Au XXe siècle, ce sont les vagues de sécheresse des années 1930 dans les grandes plaines de l’Oklahoma, du Kansas et du Texas, connues sous le nom de Dust-Bowl, qui, combinées à la Grande Dépression, ont poussé des centaines de milliers de migrants vers la Californie. Et au Sahel, des millions de paysans et de nomades ont dû fuir vers les villes, dans les années 1970 et 1980, face à la désertification de la région.

Inondations et sécheresse

Aujourd’hui, les craintes émises à la fin du XXe siècle par le Groupe d’experts intergouvernemental sur l’évolution du climat (GIEC) se confirment avec des déplacements internes liés au climat qui dépassent les migrations déclenchées par les conflits et la violence (53% contre 47%). Selon le Rapport 2023 de l’Observatoire des situations de déplacement interne (IDMC), le phénomène a été enregistré «dans 148 pays et territoires, à une échelle jamais vue auparavant dans beaucoup d’entre eux».

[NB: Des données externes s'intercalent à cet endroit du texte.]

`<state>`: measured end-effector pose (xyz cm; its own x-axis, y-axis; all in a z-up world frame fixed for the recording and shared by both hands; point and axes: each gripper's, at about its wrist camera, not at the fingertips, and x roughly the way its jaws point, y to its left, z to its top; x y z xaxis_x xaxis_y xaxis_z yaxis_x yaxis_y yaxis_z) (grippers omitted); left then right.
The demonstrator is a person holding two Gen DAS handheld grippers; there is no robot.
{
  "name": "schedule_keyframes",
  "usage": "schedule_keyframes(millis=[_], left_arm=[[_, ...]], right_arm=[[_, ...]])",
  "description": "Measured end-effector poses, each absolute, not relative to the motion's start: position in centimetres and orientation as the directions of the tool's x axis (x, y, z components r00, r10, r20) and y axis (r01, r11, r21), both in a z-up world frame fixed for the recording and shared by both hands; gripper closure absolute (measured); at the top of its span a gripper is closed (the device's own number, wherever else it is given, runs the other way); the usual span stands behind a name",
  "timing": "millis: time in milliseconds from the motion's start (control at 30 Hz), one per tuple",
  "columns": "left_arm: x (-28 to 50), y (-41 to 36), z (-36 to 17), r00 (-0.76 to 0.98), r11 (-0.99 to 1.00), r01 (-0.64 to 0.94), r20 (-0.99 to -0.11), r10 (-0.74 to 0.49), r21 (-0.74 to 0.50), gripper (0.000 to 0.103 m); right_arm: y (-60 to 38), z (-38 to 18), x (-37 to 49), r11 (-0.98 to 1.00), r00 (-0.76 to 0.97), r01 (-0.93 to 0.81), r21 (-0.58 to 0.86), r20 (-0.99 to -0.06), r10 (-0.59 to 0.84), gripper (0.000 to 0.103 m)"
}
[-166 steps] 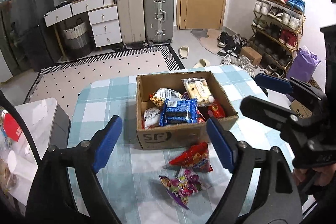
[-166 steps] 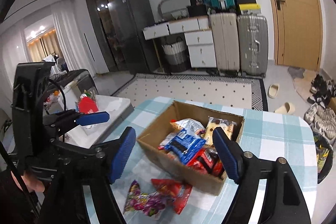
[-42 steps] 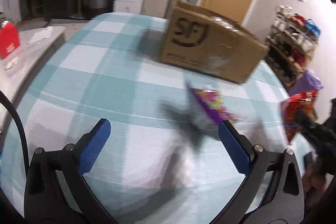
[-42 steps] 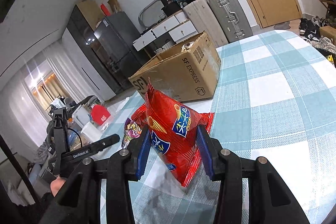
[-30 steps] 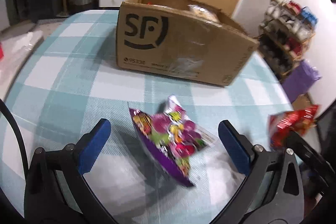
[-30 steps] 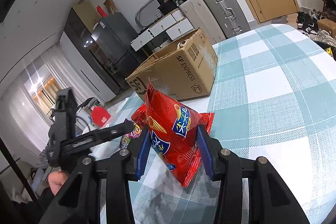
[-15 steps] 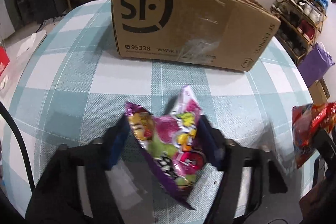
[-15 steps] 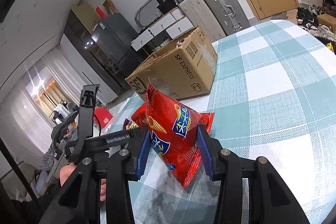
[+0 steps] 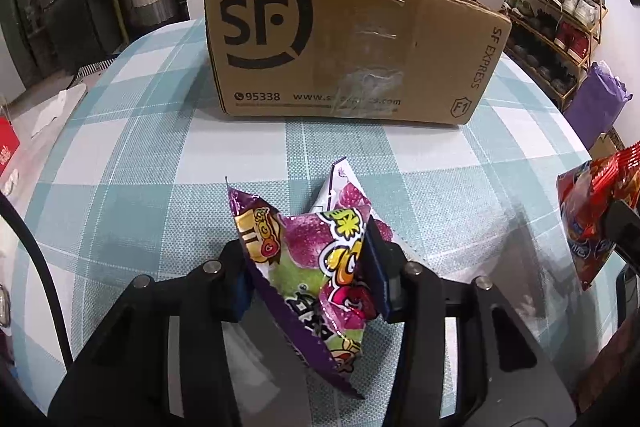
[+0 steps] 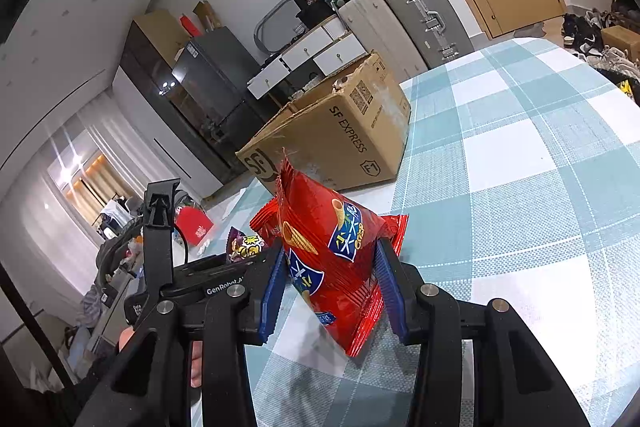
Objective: Organize snacks
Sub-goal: 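Carry both bags over the cardboard box and lower them inside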
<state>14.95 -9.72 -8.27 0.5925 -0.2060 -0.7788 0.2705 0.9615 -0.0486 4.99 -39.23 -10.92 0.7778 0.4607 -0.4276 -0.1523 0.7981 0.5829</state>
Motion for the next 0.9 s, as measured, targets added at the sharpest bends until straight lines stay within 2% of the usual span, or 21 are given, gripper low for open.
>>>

Les cinq pays affichant le plus grand nombre de déplacés environnementaux sont le Pakistan (8,1 millions), les Philippines (5,4 millions), la Chine (3,6 millions), l’Inde (2,5 millions) et le Nigeria (2,4 millions). Les causes des déplacements internes sont principalement les inondations (60%), suivies par les tempêtes (30%) et les sécheresses (7%). Selon la Banque mondiale, 216 millions de personnes risquent de devoir migrer à l’horizon 2050. Les pays défavorisés, comme la Somalie ou le Bangladesh, sont particulièrement vulnérables. A noter que la Convention de Genève de 1951 ne protège pas les réfugiés climatiques.

Un «siècle nomade»

Il y a pourtant urgence. Dans son ouvrage «Le siècle nomade» (Das Nomadische Jahrhundert, E. Piper, 2023), la journaliste scientifique britannique Gaia Vince avertit que si les températures s’élèvent globalement de 2 oC, au moins 136 mégapoles seront inondées et les dégâts totaliseront 1,4 milliard de dollars par an à la fin du siècle. A chaque centimètre supplémentaire d’élévation des mers, 1,7 million de personnes seront obligées de quitter leur foyer.

Pour la spécialiste environnementale, la solution passe par un changement de paradigme: «La migration ne doit plus être le problème, mais la solution.» L’Australie l’a compris, qui a annoncé en novembre dernier offrir l’asile climatique aux habitants de l’Etat des Tuvalu au rythme de 280 personnes par an, dans un premier temps, anticipant la disparition de leur archipel en raison du réchauffement climatique.